As an abolitionist she’d been a fellow traveler; now as a budding feminist she discovered that it was this cause that aroused her strongest feelings. She further discovered that for her, feeling strongly was associated—as it had been for men from time immemorial—not with falling in love but with agency: agency come to life through devotion to some large unmet human need that might have gone unaddressed for decades at a time but would not be permanently stilled.
In 1848 Stanton, along with Lucretia Mott and three other progressive-minded women, held a two-day convention in Seneca Falls (the town in upstate New York where Stanton lived) calling for social and political equality for women. The event was life-changing. Thereafter she was defined by the intellectual excitement that the cause of women’s rights aroused in her. She’d always known she had a good mind, but now, as the years after Seneca Falls wore on and she found herself writing petition after petition on behalf of equality for women, she discovered that she was a visionary thinker, one who saw hidden in the discrimination against her sex something of humanity writ large: its unholy predilection to aggress against itself, to inflict hierarchies of privilege and deprivation on one’s fellow beings, to countenance with ease ourselves living contentedly in the light while others flounder and go under, living as they did in the dark. It was as though the human condition itself stood revealed in feminism’s reawakened call for social justice.
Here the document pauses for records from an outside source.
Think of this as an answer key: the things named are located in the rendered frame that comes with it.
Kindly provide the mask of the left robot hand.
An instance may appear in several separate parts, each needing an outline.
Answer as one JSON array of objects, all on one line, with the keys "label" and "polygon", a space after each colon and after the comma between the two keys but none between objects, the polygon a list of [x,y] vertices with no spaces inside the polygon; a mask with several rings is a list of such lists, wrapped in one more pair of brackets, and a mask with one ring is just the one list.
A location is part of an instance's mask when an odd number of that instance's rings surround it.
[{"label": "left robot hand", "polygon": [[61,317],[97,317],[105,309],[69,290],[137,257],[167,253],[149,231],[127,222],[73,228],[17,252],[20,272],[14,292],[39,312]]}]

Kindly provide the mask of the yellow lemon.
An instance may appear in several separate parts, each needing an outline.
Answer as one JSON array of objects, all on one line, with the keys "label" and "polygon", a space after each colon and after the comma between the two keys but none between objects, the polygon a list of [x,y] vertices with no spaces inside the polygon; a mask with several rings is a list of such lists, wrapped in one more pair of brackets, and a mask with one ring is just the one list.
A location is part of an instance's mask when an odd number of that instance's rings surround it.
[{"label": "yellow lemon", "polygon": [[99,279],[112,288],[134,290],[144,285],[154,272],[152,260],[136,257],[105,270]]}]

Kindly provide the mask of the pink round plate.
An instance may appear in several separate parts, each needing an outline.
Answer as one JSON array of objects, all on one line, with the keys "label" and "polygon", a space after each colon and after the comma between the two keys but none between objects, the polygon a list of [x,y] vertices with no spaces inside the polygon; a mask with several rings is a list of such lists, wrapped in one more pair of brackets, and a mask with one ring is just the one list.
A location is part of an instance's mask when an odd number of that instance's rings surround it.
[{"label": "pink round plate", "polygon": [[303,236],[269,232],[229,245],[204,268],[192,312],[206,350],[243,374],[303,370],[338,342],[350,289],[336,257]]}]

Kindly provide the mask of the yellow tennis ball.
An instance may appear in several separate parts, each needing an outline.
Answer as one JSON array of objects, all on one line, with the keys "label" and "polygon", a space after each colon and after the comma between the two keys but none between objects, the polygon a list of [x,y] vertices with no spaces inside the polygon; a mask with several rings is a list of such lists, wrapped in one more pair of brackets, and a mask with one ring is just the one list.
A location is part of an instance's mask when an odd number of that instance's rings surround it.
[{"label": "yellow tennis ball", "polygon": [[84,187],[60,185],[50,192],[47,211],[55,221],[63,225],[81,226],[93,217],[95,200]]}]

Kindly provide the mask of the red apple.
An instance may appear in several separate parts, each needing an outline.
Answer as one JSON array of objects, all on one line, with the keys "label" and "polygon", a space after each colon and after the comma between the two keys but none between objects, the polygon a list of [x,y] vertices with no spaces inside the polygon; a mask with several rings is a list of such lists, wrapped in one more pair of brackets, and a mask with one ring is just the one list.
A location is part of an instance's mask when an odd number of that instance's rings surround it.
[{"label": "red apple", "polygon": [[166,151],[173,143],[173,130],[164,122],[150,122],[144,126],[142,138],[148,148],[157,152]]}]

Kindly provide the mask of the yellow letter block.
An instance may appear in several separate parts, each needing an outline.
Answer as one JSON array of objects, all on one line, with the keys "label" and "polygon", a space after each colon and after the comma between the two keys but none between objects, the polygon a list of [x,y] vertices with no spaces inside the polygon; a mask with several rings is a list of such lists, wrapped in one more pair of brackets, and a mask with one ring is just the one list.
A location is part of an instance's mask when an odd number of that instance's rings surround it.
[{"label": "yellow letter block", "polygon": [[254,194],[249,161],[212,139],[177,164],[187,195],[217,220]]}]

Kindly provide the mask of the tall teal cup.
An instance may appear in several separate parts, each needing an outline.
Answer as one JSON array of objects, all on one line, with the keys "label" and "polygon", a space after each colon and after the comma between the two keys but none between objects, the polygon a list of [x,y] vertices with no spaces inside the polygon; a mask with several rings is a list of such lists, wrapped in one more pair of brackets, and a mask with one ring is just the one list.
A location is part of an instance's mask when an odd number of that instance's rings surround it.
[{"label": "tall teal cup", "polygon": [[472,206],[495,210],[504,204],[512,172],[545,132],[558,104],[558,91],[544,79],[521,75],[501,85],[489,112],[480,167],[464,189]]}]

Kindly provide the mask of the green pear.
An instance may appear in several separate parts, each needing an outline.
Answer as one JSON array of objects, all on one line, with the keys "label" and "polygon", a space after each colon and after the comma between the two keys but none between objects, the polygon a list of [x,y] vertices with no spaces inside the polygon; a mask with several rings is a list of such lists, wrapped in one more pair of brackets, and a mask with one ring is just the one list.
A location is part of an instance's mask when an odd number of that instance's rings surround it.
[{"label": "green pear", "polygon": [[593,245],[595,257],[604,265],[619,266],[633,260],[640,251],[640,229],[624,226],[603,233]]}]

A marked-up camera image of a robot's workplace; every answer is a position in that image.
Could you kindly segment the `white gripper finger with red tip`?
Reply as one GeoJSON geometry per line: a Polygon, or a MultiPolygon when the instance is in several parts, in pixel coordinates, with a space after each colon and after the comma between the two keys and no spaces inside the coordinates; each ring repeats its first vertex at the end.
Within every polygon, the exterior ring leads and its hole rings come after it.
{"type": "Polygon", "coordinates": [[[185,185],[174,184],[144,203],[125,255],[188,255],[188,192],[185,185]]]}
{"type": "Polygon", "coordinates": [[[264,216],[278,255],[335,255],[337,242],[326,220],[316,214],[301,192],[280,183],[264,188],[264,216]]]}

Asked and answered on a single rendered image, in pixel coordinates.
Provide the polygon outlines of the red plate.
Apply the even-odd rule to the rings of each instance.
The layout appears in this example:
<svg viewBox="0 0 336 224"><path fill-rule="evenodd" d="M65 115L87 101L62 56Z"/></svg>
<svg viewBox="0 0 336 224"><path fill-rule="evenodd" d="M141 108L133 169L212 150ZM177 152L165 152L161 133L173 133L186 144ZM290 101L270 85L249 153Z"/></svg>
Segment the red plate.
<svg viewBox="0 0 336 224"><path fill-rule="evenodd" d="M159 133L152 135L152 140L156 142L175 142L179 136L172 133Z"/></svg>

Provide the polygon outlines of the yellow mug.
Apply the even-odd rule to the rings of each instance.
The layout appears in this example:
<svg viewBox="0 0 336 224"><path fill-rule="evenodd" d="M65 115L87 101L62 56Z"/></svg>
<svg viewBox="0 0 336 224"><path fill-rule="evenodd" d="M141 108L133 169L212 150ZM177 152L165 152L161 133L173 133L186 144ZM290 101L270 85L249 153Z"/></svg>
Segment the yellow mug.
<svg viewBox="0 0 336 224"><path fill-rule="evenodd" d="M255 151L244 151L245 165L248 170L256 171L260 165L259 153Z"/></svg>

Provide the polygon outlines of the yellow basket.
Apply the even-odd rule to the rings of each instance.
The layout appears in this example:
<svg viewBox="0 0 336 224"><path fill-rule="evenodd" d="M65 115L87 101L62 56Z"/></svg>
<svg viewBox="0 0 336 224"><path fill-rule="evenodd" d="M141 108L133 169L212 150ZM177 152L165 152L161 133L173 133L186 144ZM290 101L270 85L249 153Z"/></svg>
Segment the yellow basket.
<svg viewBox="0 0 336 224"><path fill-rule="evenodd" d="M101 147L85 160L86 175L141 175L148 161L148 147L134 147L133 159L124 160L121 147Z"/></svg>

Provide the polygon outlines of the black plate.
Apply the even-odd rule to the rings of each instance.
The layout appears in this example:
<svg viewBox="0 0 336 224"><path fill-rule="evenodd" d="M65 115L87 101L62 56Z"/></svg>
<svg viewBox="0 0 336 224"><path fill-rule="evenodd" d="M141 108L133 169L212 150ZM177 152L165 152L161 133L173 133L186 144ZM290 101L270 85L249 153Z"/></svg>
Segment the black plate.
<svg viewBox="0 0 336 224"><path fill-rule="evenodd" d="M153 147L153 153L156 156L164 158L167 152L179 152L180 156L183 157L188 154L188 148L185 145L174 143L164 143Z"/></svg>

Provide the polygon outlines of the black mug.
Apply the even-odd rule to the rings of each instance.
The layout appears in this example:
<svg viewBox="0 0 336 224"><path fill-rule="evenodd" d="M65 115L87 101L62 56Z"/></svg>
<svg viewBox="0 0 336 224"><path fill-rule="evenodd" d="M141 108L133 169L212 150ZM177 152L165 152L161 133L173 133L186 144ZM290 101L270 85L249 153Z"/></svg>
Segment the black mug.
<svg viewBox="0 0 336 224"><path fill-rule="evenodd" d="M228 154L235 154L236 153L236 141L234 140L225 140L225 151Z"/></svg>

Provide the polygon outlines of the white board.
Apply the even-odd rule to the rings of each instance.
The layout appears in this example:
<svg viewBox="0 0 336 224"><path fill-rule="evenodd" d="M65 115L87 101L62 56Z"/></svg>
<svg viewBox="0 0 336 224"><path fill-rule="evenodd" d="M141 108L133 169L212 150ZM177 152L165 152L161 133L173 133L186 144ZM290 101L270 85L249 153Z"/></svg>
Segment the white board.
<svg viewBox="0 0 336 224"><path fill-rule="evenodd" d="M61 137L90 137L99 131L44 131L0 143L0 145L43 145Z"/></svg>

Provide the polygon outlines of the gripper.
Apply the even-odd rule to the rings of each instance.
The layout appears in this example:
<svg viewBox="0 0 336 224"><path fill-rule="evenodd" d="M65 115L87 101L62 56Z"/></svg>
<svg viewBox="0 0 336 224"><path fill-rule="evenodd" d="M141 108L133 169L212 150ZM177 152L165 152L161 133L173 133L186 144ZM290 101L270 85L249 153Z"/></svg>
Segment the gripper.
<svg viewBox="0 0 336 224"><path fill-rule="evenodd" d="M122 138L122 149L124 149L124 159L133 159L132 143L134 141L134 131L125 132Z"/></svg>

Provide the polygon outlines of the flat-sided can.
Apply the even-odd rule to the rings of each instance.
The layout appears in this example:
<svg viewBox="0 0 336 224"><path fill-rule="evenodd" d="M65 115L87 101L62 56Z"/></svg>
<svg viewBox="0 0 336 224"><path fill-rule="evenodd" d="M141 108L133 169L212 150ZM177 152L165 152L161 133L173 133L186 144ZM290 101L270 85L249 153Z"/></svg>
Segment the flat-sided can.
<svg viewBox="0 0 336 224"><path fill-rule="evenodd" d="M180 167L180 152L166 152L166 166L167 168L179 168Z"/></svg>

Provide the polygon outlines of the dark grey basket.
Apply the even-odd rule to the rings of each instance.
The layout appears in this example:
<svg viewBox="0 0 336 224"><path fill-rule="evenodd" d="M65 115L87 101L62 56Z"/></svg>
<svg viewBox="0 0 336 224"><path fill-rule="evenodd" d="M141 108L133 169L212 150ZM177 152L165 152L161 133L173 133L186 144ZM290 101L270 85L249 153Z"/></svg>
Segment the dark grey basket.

The more alone in the world she felt, the more philosophical she became.
As the decades wore on—the 1840s giving way to the ’50s and ’60s—and the feminist cause, long defined by the struggle for suffrage, made no real progress, the movement itself grew increasingly conservative. Stanton, however, remained unrelentingly radical and experienced a growing split between herself and her movement; very soon she found herself isolated. The more alone in the world she felt, the more philosophical she became. In 1892 she stood up to deliver her final public address, a speech that to this day remains one of the great entries in the canon of American personal essays. Its title: “The Solitude of Self.”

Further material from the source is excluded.